## TASK DIRECTIONS
Once you find the line with "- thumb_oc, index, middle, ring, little" in the entries below, return exactly every line from it through the line with "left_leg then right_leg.".
---*---
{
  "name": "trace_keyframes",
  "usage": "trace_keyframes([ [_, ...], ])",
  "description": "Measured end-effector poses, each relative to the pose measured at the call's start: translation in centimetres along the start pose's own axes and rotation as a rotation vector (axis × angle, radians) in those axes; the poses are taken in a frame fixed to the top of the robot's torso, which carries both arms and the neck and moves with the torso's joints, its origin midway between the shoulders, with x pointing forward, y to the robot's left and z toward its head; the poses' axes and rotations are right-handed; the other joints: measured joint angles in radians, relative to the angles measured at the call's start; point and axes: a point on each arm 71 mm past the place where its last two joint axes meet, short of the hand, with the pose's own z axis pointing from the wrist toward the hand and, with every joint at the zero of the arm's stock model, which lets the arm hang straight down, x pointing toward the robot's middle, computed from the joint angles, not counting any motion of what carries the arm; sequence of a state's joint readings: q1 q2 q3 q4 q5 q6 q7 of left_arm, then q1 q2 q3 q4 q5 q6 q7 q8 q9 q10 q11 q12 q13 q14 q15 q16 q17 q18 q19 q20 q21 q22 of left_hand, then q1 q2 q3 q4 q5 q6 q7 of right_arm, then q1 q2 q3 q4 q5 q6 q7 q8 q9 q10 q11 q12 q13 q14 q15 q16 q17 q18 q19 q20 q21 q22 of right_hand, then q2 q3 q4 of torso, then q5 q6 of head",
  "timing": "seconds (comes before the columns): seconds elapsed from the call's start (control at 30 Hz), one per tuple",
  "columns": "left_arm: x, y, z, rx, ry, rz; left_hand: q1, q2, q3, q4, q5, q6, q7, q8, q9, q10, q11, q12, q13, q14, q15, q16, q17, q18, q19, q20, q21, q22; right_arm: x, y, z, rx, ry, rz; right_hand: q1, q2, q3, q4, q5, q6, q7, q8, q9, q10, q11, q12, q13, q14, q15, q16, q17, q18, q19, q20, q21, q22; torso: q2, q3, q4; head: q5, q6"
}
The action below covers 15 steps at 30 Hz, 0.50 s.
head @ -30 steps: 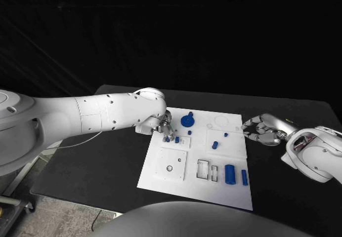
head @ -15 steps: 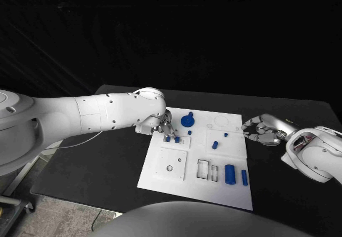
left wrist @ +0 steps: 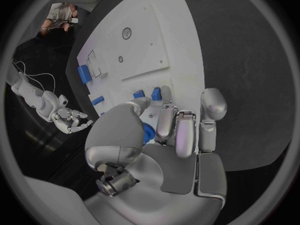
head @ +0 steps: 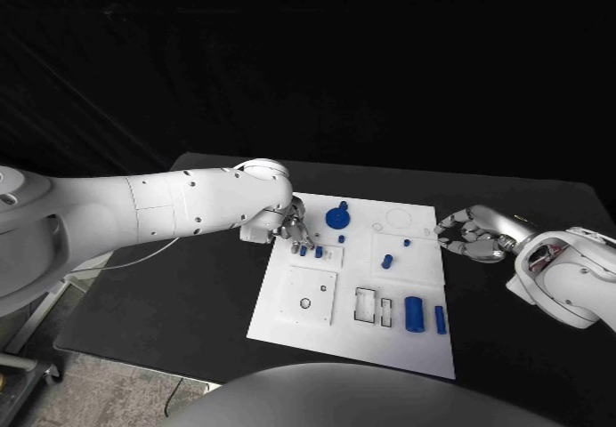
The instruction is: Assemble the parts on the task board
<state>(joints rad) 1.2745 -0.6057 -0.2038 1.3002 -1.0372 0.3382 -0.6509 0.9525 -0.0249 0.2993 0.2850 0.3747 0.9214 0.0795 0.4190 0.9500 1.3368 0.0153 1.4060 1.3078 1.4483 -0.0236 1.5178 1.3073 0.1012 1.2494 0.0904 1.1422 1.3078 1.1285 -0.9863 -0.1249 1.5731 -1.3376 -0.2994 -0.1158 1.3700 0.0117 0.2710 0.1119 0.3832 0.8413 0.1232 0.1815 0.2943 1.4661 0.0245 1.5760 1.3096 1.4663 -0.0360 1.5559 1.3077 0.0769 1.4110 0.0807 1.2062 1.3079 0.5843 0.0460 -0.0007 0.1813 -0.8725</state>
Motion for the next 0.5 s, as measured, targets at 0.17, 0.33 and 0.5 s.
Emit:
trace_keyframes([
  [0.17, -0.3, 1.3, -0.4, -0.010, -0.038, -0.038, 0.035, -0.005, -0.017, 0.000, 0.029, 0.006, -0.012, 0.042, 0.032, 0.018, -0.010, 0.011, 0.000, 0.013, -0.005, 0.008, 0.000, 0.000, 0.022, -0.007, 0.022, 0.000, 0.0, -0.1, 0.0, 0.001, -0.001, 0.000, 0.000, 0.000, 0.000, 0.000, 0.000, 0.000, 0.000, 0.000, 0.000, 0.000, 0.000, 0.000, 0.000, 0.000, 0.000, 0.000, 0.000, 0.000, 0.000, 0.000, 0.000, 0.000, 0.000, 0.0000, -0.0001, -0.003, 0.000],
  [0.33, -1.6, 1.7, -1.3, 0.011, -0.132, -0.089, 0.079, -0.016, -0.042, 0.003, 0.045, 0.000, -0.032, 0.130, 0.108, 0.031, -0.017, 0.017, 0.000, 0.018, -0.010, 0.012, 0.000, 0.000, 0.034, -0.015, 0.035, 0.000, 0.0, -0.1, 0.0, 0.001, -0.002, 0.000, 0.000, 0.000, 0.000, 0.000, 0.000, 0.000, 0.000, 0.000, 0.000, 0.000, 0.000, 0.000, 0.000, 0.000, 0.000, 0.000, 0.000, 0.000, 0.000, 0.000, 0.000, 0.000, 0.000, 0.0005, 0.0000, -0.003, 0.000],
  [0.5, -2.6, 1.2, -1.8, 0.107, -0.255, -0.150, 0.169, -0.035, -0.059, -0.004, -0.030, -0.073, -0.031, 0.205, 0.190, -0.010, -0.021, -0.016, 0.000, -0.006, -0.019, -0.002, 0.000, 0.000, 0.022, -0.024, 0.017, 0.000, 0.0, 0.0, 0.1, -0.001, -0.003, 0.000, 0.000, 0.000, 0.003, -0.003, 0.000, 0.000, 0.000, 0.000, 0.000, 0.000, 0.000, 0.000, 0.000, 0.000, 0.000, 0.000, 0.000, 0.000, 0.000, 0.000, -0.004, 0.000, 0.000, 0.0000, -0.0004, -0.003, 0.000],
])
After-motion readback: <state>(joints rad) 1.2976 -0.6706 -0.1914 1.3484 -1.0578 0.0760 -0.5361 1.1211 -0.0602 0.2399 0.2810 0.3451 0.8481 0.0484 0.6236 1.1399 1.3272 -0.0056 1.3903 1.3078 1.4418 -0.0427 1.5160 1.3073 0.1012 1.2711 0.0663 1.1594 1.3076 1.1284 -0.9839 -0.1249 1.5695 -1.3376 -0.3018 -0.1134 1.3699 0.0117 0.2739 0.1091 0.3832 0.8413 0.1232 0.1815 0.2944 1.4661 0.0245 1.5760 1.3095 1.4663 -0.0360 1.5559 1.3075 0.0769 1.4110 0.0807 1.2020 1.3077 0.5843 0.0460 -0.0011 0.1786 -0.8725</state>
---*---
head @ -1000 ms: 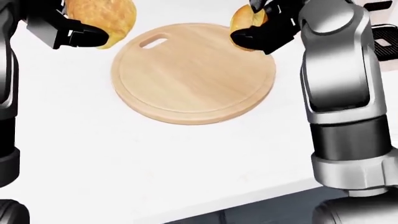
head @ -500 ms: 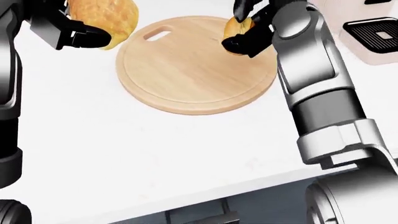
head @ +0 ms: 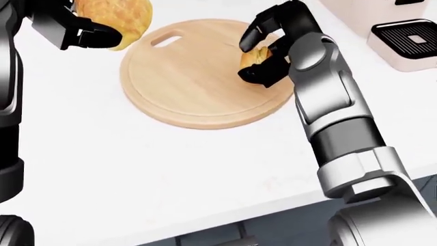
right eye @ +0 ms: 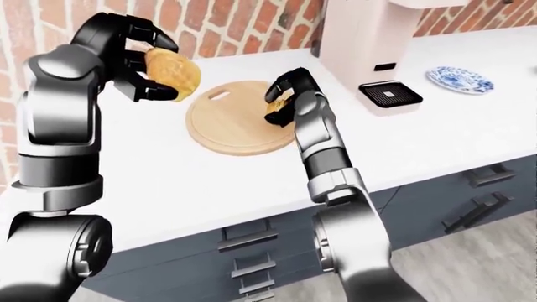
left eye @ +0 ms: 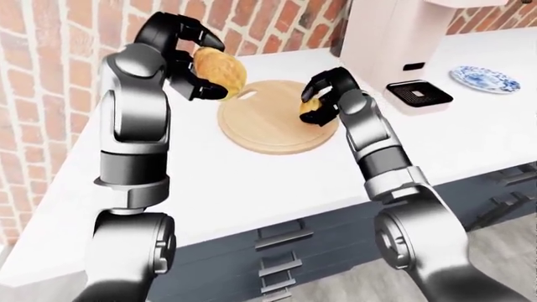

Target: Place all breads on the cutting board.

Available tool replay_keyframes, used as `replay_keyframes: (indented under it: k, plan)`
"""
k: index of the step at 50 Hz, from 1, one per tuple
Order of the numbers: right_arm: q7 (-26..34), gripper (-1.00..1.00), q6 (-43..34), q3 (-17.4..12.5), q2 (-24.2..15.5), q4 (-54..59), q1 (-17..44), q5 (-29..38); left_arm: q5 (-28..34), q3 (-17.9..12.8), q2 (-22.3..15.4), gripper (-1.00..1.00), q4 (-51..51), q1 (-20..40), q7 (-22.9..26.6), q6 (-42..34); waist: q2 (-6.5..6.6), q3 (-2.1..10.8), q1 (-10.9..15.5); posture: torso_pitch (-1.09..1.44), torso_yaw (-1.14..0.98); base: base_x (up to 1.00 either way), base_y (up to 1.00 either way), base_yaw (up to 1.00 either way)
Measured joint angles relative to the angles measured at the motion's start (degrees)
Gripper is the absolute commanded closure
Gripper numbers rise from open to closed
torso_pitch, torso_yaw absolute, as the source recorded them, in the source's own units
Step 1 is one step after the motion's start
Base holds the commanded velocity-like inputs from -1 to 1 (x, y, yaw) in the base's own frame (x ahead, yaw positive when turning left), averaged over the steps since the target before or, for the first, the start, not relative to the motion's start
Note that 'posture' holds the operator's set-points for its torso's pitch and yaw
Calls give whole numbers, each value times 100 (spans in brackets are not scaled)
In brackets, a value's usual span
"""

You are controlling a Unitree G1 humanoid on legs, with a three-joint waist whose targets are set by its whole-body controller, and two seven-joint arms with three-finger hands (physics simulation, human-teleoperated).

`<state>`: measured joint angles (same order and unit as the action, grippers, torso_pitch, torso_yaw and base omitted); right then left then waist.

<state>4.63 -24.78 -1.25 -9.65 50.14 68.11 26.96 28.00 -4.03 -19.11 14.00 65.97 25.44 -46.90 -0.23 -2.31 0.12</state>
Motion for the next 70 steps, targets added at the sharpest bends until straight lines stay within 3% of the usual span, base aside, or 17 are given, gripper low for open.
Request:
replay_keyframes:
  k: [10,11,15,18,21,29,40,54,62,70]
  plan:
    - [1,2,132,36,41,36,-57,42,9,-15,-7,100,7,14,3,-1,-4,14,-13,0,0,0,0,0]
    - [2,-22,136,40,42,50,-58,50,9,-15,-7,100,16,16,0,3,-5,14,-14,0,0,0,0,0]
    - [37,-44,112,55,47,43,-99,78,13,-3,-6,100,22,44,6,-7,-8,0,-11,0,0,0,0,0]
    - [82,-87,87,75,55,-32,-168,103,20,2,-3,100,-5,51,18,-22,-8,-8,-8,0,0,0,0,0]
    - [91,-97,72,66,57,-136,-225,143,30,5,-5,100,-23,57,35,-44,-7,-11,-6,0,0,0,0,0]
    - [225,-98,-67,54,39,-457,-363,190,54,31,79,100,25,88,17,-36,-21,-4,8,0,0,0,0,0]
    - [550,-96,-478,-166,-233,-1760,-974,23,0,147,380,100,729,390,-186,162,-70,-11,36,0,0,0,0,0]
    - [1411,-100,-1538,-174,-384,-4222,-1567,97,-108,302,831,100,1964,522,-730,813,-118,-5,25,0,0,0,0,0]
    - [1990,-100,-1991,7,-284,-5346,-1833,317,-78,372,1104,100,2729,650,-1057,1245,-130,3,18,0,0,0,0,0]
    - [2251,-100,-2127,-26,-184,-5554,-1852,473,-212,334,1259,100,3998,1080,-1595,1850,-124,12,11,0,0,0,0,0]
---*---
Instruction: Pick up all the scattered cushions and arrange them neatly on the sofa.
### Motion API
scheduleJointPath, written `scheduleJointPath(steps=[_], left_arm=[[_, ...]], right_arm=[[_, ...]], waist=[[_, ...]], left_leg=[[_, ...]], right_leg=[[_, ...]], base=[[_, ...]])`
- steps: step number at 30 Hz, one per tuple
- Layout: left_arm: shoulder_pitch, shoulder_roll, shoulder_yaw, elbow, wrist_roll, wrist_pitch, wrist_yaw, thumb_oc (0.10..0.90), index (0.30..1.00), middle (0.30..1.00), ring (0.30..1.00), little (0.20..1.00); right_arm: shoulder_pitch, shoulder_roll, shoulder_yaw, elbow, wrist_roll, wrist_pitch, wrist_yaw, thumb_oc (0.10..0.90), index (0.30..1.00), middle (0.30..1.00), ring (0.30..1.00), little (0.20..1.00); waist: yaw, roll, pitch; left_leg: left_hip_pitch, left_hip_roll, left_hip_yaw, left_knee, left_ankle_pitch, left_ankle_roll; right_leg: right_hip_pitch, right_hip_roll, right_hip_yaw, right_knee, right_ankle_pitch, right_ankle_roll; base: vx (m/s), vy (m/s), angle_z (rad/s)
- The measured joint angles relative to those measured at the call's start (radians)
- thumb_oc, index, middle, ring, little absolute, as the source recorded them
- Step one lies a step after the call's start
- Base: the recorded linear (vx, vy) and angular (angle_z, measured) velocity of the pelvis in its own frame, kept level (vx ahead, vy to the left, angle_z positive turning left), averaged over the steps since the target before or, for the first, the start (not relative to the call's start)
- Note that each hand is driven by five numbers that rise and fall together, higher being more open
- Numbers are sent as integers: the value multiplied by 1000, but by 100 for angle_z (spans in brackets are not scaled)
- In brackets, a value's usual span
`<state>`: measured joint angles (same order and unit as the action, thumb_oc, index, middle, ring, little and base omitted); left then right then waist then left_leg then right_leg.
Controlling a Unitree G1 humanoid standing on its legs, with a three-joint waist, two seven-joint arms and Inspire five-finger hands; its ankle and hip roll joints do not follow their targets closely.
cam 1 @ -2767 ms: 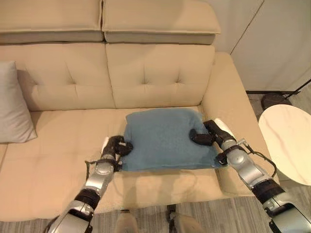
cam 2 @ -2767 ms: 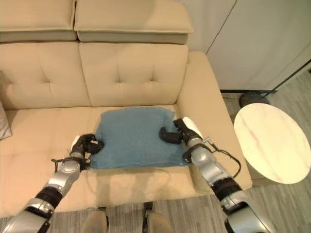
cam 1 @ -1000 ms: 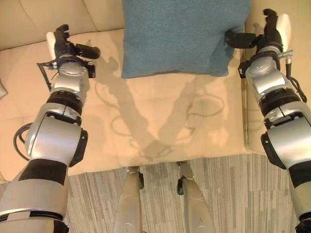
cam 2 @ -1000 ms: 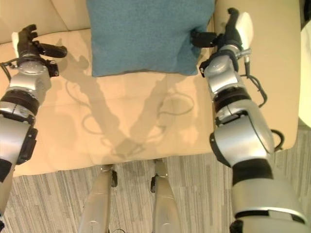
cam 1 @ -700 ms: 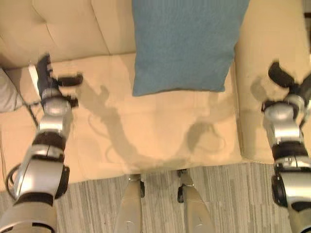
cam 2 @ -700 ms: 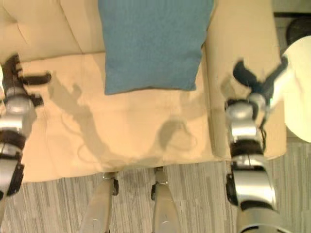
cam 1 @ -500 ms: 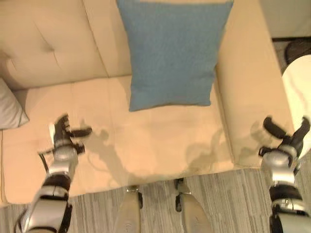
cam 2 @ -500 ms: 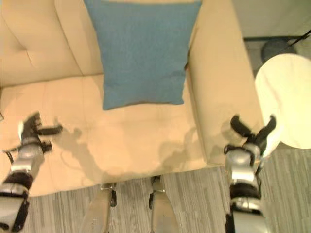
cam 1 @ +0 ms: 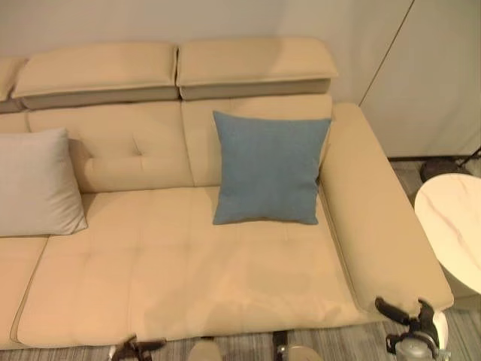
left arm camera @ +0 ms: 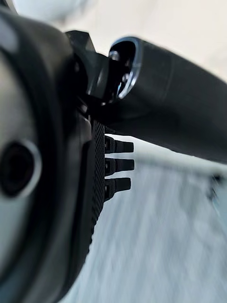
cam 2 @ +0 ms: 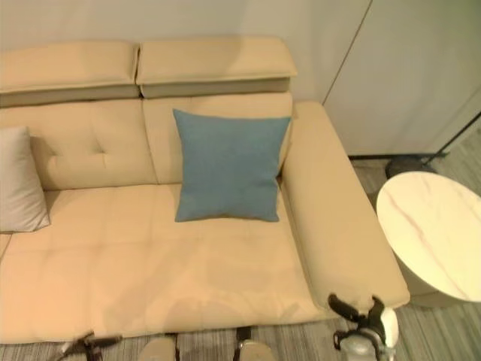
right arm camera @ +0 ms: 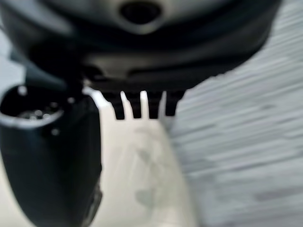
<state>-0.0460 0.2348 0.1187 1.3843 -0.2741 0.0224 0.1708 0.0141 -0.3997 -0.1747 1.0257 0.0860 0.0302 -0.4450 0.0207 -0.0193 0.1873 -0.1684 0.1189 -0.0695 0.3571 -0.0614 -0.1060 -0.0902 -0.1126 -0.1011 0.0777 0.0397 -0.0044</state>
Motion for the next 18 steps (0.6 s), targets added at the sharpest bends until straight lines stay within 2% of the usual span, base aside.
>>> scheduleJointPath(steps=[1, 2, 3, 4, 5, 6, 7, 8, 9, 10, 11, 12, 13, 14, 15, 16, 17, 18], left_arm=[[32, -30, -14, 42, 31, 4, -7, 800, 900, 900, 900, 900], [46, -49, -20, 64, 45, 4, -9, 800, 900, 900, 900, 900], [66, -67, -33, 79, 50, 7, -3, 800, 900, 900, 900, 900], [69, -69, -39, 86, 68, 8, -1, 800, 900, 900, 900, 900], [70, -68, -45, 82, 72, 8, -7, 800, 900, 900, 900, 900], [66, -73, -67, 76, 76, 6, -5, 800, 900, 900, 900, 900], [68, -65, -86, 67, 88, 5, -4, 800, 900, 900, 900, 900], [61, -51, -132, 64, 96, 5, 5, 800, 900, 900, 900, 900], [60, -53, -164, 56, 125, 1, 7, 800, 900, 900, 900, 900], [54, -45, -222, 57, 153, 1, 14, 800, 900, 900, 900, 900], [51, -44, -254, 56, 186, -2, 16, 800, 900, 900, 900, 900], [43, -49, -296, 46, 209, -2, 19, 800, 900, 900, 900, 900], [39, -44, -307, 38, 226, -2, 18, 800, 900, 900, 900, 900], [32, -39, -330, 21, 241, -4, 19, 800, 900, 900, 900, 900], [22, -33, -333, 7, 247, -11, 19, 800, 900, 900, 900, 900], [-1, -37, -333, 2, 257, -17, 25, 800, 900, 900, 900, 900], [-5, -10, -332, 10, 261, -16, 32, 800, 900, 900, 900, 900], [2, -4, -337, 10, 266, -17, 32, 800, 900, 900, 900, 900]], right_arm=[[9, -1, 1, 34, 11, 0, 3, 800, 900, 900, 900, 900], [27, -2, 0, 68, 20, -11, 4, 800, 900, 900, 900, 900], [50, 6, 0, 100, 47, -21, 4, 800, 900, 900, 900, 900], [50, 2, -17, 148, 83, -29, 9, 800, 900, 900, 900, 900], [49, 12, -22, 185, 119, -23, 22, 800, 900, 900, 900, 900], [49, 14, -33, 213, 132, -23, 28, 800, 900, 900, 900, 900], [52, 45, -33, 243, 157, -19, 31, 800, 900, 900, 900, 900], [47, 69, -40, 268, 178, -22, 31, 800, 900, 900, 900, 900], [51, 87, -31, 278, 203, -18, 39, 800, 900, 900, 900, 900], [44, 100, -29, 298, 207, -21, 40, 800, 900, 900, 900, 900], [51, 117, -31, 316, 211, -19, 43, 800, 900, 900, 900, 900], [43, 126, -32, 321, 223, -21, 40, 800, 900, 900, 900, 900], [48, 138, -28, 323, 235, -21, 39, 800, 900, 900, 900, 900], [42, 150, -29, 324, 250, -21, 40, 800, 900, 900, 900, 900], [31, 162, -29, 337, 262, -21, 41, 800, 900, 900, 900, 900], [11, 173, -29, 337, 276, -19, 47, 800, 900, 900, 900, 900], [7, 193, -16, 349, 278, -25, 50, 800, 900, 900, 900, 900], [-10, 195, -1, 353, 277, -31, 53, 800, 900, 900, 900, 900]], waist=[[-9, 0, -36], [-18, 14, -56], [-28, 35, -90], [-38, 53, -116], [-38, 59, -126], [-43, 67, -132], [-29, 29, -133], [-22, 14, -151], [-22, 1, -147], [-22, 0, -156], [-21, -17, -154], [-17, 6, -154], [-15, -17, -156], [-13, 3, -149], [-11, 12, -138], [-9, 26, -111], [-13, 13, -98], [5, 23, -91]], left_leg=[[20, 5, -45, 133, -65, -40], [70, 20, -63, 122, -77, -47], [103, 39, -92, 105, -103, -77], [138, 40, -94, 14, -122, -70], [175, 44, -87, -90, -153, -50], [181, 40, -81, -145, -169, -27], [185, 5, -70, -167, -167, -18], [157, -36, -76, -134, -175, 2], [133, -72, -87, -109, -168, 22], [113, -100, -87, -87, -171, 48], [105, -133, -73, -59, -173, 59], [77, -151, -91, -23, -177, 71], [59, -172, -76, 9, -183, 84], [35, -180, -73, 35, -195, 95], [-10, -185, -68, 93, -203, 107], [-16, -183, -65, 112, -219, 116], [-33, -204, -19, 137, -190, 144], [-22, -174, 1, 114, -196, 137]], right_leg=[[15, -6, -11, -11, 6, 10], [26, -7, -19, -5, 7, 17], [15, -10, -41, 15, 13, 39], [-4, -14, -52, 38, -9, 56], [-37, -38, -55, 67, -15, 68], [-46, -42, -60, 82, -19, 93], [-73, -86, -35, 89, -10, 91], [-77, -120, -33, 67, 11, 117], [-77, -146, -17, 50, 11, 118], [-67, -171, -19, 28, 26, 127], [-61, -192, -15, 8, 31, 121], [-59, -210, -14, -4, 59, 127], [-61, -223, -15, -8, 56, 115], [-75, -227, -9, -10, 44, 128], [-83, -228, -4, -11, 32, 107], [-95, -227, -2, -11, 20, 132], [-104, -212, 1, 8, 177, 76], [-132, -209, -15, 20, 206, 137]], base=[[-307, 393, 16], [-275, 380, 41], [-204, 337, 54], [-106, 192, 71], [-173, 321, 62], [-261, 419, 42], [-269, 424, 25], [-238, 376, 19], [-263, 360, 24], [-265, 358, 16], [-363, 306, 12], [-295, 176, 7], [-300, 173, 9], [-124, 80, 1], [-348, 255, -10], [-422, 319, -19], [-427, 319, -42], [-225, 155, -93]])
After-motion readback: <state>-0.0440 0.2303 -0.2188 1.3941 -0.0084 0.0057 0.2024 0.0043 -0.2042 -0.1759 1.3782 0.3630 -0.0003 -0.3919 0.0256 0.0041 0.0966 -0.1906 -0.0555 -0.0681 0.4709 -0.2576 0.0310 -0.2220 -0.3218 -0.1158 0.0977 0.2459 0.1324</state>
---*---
## TASK ANSWER
- thumb_oc, index, middle, ring, little absolute, as the source recorded them
- Step one lies a step after the call's start
- Base: the recorded linear (vx, vy) and angular (angle_z, measured) velocity of the pelvis in its own frame, kept level (vx ahead, vy to the left, angle_z positive turning left), averaged over the steps since the target before or, for the first, the start (not relative to the call's start)
- Note that each hand is driven by five numbers that rise and fall together, higher being more open
- Numbers are sent as integers: the value multiplied by 1000, but by 100 for angle_z (spans in brackets are not scaled)
- In brackets, a value's usual span
`<state>`: measured joint angles (same order and unit as the action, thumb_oc, index, middle, ring, little and base omitted); left then right then waist then left_leg then right_leg.

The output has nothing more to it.